» **TASK REQUIREMENTS**:
The string "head" may appear in lines of the data; report how many lines contain it, with no other output.

» **DATASET EXCERPT**:
_ _ _

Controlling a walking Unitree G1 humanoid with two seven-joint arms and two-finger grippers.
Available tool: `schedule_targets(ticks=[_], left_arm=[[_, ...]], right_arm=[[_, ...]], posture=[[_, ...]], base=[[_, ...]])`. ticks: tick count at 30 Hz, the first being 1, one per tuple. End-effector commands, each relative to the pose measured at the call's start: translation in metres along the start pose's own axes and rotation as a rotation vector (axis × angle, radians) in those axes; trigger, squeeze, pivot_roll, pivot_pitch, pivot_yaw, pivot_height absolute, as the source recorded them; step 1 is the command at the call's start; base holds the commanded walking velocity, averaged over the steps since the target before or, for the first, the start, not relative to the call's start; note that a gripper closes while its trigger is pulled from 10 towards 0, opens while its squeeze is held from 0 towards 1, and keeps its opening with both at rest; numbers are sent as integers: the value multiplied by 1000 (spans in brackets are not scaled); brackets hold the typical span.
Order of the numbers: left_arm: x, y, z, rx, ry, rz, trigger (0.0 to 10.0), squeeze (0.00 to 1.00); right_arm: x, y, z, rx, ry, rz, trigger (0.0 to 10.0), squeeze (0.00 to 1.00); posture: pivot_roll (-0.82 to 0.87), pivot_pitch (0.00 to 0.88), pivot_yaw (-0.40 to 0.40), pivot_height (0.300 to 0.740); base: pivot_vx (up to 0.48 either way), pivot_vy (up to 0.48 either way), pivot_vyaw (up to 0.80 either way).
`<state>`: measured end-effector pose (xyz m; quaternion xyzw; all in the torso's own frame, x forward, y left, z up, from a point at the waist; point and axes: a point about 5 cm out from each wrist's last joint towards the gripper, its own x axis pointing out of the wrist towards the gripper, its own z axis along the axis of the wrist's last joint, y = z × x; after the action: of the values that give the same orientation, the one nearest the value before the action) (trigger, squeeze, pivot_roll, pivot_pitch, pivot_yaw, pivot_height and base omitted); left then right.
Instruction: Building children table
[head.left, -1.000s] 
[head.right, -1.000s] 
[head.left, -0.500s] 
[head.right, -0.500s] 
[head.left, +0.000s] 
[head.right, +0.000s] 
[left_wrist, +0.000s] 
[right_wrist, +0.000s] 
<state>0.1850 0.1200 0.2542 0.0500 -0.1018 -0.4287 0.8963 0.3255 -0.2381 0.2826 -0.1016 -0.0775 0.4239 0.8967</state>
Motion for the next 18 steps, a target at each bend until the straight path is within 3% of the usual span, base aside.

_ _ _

» **EXERCISE OUTPUT**:
6